Exercise goal
Give the count of lines in the records below that contain "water", and say nothing more.

(Data entries)
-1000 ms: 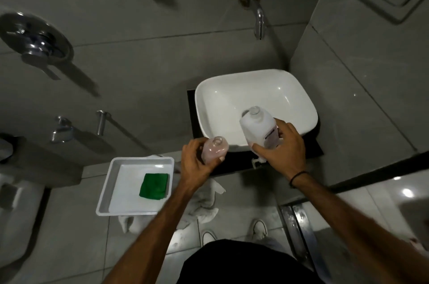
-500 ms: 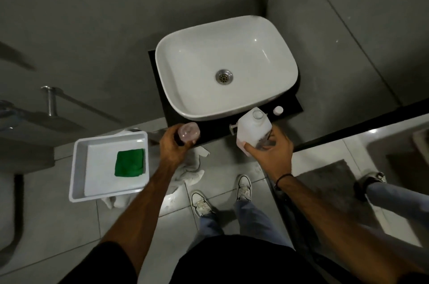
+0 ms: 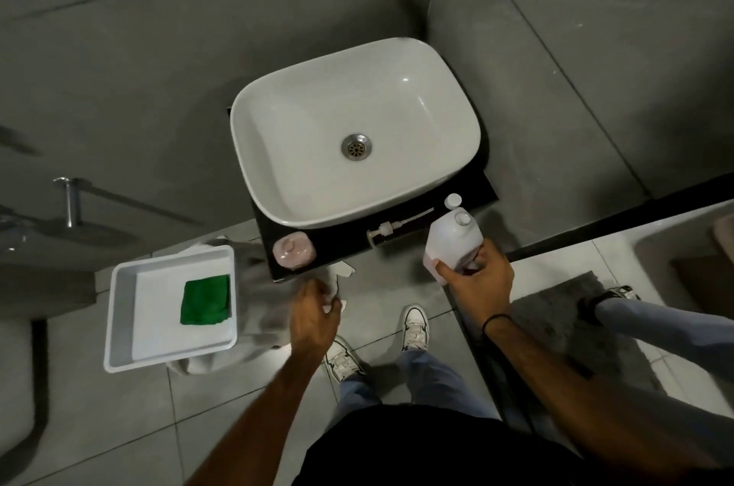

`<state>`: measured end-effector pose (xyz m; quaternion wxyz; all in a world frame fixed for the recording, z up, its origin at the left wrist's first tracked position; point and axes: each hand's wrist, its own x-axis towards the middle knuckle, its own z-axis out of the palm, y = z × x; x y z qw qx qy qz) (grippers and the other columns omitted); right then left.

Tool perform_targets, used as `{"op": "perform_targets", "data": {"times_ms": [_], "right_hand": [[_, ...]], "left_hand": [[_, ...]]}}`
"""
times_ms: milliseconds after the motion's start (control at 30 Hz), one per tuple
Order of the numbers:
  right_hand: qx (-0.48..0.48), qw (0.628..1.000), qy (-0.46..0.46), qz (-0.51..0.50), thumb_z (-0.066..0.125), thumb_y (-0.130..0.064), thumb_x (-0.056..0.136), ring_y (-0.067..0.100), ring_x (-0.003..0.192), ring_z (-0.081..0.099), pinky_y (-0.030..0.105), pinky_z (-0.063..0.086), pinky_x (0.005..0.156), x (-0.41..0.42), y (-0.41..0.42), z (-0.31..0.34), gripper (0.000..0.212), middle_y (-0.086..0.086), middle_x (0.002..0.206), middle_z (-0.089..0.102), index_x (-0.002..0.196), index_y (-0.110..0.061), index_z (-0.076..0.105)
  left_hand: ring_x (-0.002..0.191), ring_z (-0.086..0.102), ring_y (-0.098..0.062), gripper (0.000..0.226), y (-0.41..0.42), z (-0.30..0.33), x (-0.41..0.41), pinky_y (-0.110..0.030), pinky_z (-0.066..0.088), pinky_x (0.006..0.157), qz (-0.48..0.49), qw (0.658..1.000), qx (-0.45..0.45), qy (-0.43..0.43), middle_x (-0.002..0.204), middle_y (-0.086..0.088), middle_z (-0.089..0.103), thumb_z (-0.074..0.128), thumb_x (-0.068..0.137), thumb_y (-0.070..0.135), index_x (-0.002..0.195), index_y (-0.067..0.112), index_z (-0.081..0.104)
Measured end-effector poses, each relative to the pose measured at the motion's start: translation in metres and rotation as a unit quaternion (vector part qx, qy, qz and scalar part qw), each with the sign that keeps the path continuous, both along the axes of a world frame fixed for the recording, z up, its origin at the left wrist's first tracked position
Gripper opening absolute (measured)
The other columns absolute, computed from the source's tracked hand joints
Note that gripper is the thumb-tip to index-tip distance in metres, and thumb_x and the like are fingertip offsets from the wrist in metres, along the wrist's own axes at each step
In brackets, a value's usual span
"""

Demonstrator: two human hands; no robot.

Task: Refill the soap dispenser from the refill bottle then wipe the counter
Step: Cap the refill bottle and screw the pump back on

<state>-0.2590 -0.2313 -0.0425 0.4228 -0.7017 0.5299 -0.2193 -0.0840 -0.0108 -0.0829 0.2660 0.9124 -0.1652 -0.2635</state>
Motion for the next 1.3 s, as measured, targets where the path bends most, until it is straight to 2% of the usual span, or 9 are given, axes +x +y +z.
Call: {"op": "perform_targets", "data": {"times_ms": [67, 167, 333, 433, 533, 633, 767, 900, 1300], "right_hand": [[0.004, 1.000, 0.016, -0.007, 0.094, -0.042, 0.054, 0.019, 0.103, 0.066, 0.023, 0.059, 0.076, -0.010, -0.015, -0.004, 0.071, 0.002, 0.114, 0.068, 0.113, -0.020, 0.062], [0.006, 1.000, 0.024, -0.010, 0.094, -0.043, 0.053, 0.020, 0.107, 0.064, 0.046, 0.062, 0.083, -0.023, -0.035, -0.010, 0.074, 0.001, 0.117, 0.067, 0.116, -0.025, 0.059], [0.008, 0.998, 0.051, -0.020, 0.094, -0.044, 0.055, 0.008, 0.111, 0.058, 0.047, 0.059, 0.094, -0.044, -0.062, -0.023, 0.078, -0.005, 0.123, 0.064, 0.121, -0.034, 0.054], [0.018, 0.998, 0.064, -0.012, 0.094, -0.042, 0.057, 0.009, 0.111, 0.057, 0.046, 0.059, 0.093, -0.056, -0.073, -0.030, 0.077, -0.008, 0.122, 0.062, 0.122, -0.032, 0.054], [0.017, 0.995, 0.099, 0.023, 0.091, -0.046, 0.060, 0.015, 0.114, 0.059, 0.038, 0.056, 0.095, -0.066, -0.082, -0.036, 0.076, -0.004, 0.122, 0.062, 0.124, -0.028, 0.055], [0.027, 0.992, 0.116, 0.050, 0.091, -0.051, 0.060, 0.013, 0.113, 0.059, 0.037, 0.056, 0.096, -0.072, -0.088, -0.039, 0.076, -0.005, 0.121, 0.062, 0.124, -0.028, 0.056], [0.042, 0.991, 0.112, 0.062, 0.092, -0.049, 0.061, 0.016, 0.116, 0.060, 0.044, 0.056, 0.097, -0.076, -0.089, -0.040, 0.076, -0.004, 0.122, 0.062, 0.125, -0.027, 0.056], [0.048, 0.981, 0.145, 0.117, 0.087, -0.053, 0.066, 0.017, 0.113, 0.061, 0.040, 0.055, 0.100, -0.068, -0.091, -0.038, 0.073, -0.003, 0.122, 0.063, 0.125, -0.027, 0.053], [-0.031, 0.938, 0.217, 0.267, 0.077, -0.054, 0.073, 0.017, 0.114, 0.056, 0.030, 0.052, 0.096, -0.046, -0.088, -0.031, 0.068, -0.001, 0.119, 0.062, 0.129, -0.025, 0.053]], "left_hand": [[0.080, 0.064, -0.022, 0.013, -0.032, 0.006, -0.013, -0.032, 0.052, 0.067, -0.072, 0.997, -0.030, -0.016, 0.089, 0.001, 0.059, 0.071, 0.089, 0.016, 0.097, 0.013, 0.062], [0.087, 0.065, -0.022, 0.014, -0.095, 0.018, -0.021, -0.035, 0.056, 0.078, -0.167, 0.981, -0.083, -0.051, 0.104, -0.005, 0.065, 0.066, 0.093, 0.013, 0.107, 0.010, 0.067], [0.123, 0.059, -0.038, 0.042, -0.216, 0.027, -0.026, -0.042, 0.051, 0.103, -0.321, 0.935, -0.120, -0.093, 0.135, -0.019, 0.060, 0.060, 0.093, -0.001, 0.135, 0.002, 0.060], [0.142, 0.042, -0.035, 0.054, -0.273, 0.013, -0.027, -0.041, 0.039, 0.116, -0.406, 0.906, -0.031, -0.111, 0.159, -0.016, 0.039, 0.054, 0.100, 0.006, 0.152, 0.012, 0.044], [0.136, 0.044, -0.034, 0.043, -0.297, -0.002, -0.031, -0.041, 0.045, 0.111, -0.483, 0.849, 0.104, -0.185, 0.154, -0.013, 0.042, 0.050, 0.103, 0.012, 0.146, 0.018, 0.052], [0.130, 0.047, -0.035, 0.041, -0.298, -0.007, -0.034, -0.041, 0.048, 0.105, -0.506, 0.822, 0.130, -0.228, 0.145, -0.015, 0.046, 0.050, 0.101, 0.009, 0.141, 0.017, 0.056], [0.112, 0.063, -0.031, 0.033, -0.281, 0.021, -0.040, -0.035, 0.053, 0.093, -0.347, 0.927, -0.095, -0.105, 0.125, -0.017, 0.063, 0.064, 0.094, 0.010, 0.127, 0.007, 0.065], [0.081, 0.067, -0.009, 0.024, -0.253, 0.060, -0.050, -0.007, 0.049, 0.073, -0.230, 0.946, -0.226, -0.014, 0.098, 0.001, 0.074, 0.077, 0.089, 0.025, 0.109, 0.014, 0.074], [0.095, 0.072, -0.027, 0.044, -0.233, 0.095, -0.049, -0.037, 0.057, 0.081, -0.367, 0.915, 0.063, -0.154, 0.103, -0.010, 0.076, 0.060, 0.095, 0.052, 0.103, 0.010, 0.072]]}}
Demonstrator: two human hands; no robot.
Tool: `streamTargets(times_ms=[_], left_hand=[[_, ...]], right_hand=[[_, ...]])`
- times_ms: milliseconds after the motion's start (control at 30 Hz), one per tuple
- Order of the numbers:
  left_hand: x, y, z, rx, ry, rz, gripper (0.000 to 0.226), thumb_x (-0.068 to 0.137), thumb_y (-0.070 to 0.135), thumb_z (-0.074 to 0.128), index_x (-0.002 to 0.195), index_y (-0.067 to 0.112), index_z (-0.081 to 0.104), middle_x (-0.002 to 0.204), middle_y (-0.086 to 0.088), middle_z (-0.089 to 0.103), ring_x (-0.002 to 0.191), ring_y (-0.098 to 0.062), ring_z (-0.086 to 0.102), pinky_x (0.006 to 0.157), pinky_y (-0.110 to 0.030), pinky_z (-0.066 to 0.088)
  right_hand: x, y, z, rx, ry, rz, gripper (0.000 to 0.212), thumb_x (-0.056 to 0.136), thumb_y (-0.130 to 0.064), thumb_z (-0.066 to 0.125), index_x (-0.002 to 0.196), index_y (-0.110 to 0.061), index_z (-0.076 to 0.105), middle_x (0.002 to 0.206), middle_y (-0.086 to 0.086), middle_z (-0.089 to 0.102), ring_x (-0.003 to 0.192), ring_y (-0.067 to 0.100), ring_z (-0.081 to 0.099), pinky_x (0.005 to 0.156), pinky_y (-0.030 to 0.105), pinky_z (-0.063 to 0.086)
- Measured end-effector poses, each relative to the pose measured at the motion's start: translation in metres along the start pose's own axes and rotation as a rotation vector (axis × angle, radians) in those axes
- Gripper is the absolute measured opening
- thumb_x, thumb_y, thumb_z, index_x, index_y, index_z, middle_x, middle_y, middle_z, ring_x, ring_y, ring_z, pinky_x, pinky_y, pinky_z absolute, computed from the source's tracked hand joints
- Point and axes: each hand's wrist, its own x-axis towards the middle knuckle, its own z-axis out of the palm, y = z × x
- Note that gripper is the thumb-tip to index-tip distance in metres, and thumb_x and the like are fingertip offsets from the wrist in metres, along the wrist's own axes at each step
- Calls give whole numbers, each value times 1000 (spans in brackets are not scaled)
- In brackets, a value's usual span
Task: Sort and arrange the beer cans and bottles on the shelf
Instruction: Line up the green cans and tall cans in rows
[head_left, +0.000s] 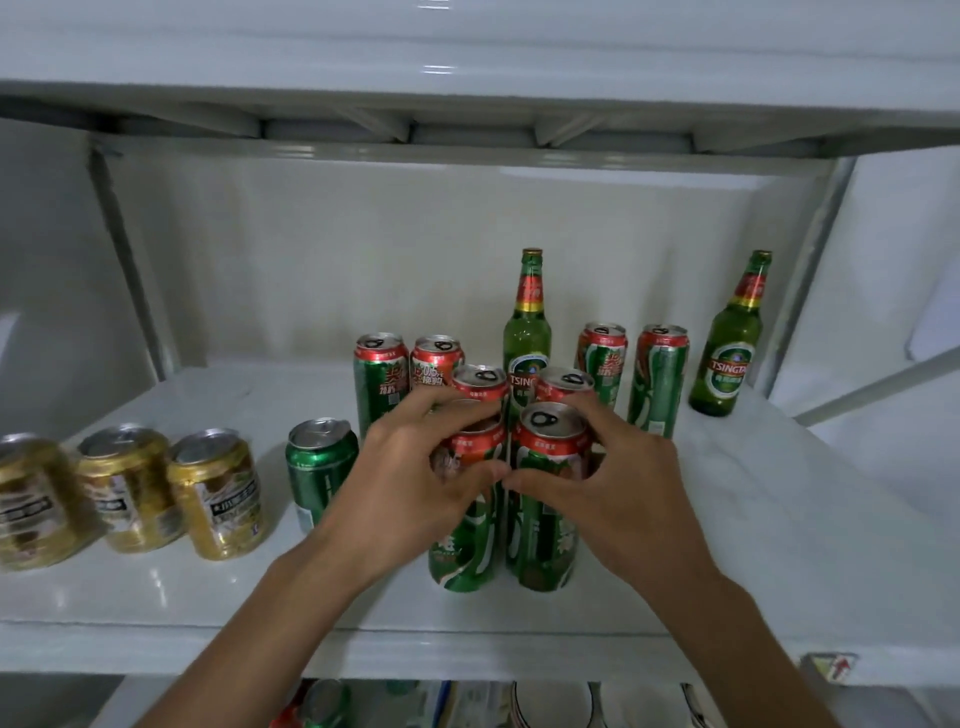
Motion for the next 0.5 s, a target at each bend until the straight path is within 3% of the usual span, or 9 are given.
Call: streamTargets(times_ms=[167, 267, 367, 433, 500], left_hand=[[-4, -6, 4, -1, 8, 32, 65, 80, 57, 64, 140, 33, 59, 135, 17, 52, 122, 21, 45, 98, 4, 34], [-5, -8, 6, -2, 4, 42, 63, 84, 59, 60, 142, 36, 58, 136, 19, 51, 124, 11, 51, 104, -9, 42], [-1, -3, 4, 27, 16, 46, 54, 91, 57, 54, 138, 34, 63, 133, 19, 52, 119, 4, 55, 101, -21, 49], [5, 3, 1, 86, 53, 52, 47, 95, 56, 49, 131, 33, 69, 130, 18, 52, 116, 1, 56, 95, -17, 47], [15, 11, -1, 95, 107, 37, 39, 100, 58, 45, 120, 38, 73, 126, 18, 54, 116, 1, 55, 92, -21, 47]], right_hand=[[-3, -1, 1, -22, -7, 12, 72, 66, -58, 87, 130, -41, 57, 110, -23, 72, 96, -8, 68, 90, 20, 58], [-4, -1, -6, 41, -72, 45, 74, 64, -53, 90, 129, -47, 54, 109, -31, 70, 100, -11, 66, 93, 19, 56], [-4, 0, -21, 105, -118, 115, 78, 60, -57, 90, 122, -63, 43, 97, -45, 64, 98, -18, 63, 84, 8, 53], [-2, 5, -36, 107, -70, 180, 80, 51, -72, 81, 122, -62, 47, 98, -34, 68, 90, -11, 67, 78, 14, 57], [1, 16, -56, 68, 33, 222, 84, 46, -79, 72, 123, -48, 58, 96, -22, 73, 82, -6, 70, 70, 17, 57]])
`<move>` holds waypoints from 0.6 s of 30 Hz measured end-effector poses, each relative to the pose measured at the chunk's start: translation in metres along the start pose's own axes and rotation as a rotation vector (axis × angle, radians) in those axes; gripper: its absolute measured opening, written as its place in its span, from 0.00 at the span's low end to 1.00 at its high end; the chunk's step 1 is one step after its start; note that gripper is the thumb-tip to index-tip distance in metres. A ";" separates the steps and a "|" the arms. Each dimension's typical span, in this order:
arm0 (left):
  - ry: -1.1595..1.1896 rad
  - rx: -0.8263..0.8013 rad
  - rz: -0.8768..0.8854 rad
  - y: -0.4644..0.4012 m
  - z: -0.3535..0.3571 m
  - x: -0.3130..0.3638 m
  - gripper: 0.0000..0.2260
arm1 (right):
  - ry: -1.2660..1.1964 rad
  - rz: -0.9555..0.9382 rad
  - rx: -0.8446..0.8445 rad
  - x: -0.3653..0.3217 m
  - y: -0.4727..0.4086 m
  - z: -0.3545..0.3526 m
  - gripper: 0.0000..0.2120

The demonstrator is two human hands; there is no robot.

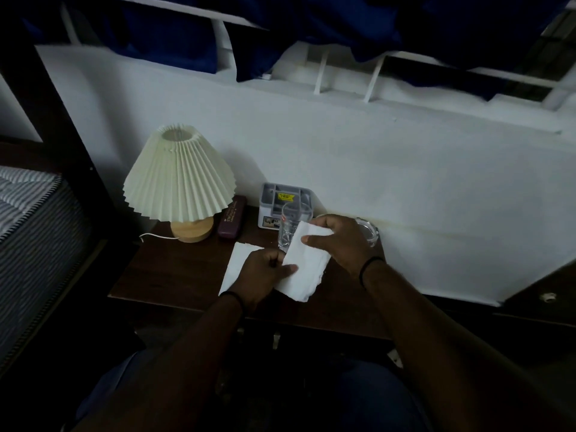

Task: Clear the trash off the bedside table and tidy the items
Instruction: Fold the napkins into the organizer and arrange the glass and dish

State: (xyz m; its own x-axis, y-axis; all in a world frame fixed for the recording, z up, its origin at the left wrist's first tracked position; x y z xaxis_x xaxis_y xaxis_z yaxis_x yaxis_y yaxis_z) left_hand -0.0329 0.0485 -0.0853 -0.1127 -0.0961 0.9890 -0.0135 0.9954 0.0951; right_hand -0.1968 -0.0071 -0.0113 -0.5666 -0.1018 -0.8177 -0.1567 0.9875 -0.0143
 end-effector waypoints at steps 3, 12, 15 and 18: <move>0.005 -0.017 0.040 -0.003 -0.003 0.005 0.11 | 0.139 0.061 -0.117 -0.008 -0.008 -0.001 0.13; 0.083 0.079 -0.132 -0.019 -0.022 -0.012 0.06 | 0.111 0.130 0.043 -0.035 -0.042 -0.029 0.11; 0.082 0.181 -0.136 -0.032 -0.034 -0.015 0.05 | 0.148 0.092 0.275 -0.050 -0.060 -0.055 0.05; 0.178 0.290 -0.129 -0.044 -0.043 -0.013 0.05 | 0.172 0.034 0.483 -0.060 -0.080 -0.071 0.03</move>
State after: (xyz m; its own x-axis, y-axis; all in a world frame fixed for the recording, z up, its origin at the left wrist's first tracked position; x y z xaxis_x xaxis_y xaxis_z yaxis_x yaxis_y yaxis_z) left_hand 0.0118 0.0060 -0.0980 0.0826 -0.1933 0.9777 -0.3005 0.9305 0.2094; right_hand -0.2082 -0.0888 0.0797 -0.6959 -0.0473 -0.7166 0.2326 0.9292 -0.2872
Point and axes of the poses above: each hand's wrist, its own y-axis away from the middle knuckle, its own z-axis out of the palm, x = y × z, the point moved 5 cm from there along -y, towards the middle knuckle, and after that the axes turned 2 degrees about x, right-handed, at the moved point
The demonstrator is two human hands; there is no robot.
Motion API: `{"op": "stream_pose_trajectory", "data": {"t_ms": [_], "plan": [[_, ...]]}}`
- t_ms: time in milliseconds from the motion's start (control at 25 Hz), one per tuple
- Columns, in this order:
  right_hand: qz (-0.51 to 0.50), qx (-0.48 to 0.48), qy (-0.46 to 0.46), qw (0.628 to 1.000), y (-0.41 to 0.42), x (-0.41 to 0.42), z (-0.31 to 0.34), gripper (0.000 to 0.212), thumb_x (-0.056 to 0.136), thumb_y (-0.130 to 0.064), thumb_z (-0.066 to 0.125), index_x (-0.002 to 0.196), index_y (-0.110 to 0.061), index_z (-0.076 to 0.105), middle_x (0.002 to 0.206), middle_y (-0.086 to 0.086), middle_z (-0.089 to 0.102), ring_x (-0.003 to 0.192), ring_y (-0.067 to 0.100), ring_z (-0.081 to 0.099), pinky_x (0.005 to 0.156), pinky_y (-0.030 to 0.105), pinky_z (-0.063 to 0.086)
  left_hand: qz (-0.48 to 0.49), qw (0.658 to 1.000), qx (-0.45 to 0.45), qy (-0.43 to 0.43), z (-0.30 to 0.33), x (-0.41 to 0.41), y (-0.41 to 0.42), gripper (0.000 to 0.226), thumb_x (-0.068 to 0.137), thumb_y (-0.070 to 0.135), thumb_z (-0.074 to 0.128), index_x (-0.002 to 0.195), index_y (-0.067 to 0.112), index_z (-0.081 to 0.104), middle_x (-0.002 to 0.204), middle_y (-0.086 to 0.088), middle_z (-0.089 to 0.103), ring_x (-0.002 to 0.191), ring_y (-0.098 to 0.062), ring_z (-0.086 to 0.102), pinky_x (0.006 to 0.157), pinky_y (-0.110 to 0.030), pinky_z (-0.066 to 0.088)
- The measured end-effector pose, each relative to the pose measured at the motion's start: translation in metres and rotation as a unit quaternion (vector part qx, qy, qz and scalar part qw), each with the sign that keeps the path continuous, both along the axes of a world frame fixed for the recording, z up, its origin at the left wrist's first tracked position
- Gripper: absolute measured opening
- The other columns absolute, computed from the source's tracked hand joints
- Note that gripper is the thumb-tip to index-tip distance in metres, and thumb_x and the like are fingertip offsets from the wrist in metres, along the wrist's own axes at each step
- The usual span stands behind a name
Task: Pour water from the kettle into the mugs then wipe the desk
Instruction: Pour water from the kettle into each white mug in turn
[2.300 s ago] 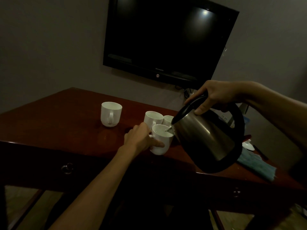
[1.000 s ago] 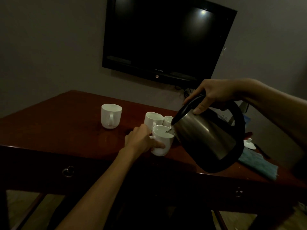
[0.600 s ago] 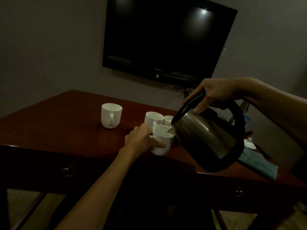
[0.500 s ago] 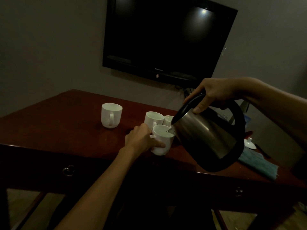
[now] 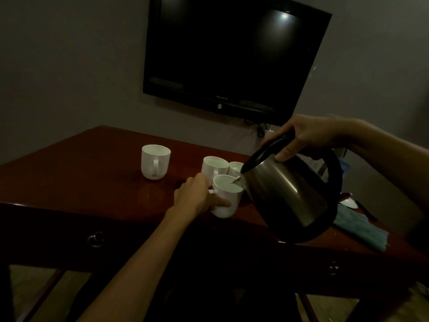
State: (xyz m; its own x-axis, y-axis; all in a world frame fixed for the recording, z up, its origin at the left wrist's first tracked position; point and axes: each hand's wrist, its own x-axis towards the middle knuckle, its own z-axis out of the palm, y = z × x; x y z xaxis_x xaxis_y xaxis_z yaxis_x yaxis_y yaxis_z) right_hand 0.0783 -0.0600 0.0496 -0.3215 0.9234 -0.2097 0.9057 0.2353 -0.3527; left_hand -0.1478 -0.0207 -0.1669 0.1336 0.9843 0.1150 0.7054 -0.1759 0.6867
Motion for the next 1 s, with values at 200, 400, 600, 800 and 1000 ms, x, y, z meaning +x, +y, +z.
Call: {"op": "stream_pose_trajectory", "data": {"t_ms": [200,400,600,800,1000], "plan": [[0.018,0.071,0.071,0.995,-0.009,0.047,-0.032,0.053,0.074,-0.034,0.074,0.125,-0.043,0.063,0.111,-0.003,0.070,0.099,0.029,0.067,0.087,0.048,0.057,0.010,1.000,-0.009,0.001,-0.001,0.003,0.000,0.076,0.062,0.059,0.085,0.118,0.017,0.057,0.107,0.001,0.066,0.099,-0.018,0.064,0.088,-0.043,0.054],[-0.001,0.123,0.209,0.970,-0.015,0.075,-0.060,0.057,0.066,-0.046,0.085,0.120,-0.043,0.068,0.106,0.006,0.073,0.100,0.041,0.065,0.085,0.058,0.055,0.018,1.000,-0.004,0.001,0.000,0.002,-0.003,0.062,0.061,0.061,0.085,0.104,0.019,0.066,0.093,0.004,0.069,0.093,-0.015,0.065,0.079,-0.037,0.053],[-0.032,0.157,0.321,0.933,-0.023,0.099,-0.098,0.067,0.060,-0.046,0.087,0.124,-0.043,0.066,0.113,0.015,0.070,0.102,0.065,0.053,0.088,0.077,0.044,0.053,0.998,0.017,0.008,-0.002,0.006,-0.009,0.061,0.061,0.064,0.084,0.094,0.018,0.062,0.085,0.005,0.066,0.083,-0.013,0.064,0.065,-0.032,0.046],[-0.081,0.213,0.397,0.889,-0.046,0.097,-0.136,0.065,0.067,-0.022,0.083,0.128,-0.033,0.064,0.100,0.000,0.075,0.086,0.042,0.068,0.068,0.038,0.057,0.076,0.997,0.010,0.025,-0.005,0.007,-0.011,0.070,0.055,0.069,0.083,0.100,0.019,0.063,0.089,0.005,0.068,0.083,-0.014,0.066,0.075,-0.039,0.056],[-0.071,0.229,0.408,0.881,-0.049,0.095,-0.140,0.053,0.066,-0.025,0.080,0.110,-0.051,0.066,0.101,-0.009,0.074,0.101,0.064,0.053,0.086,0.078,0.041,0.095,0.994,0.019,0.042,-0.002,0.010,-0.020,0.068,0.060,0.067,0.082,0.103,0.019,0.062,0.094,0.004,0.069,0.086,-0.014,0.066,0.078,-0.039,0.056]]}}
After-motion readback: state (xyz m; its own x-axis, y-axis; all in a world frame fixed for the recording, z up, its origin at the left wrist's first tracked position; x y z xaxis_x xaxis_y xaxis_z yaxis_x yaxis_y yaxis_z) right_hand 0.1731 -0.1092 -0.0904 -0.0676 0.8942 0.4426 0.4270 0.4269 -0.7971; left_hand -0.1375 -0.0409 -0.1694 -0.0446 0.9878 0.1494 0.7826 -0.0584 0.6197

Solution to this task
2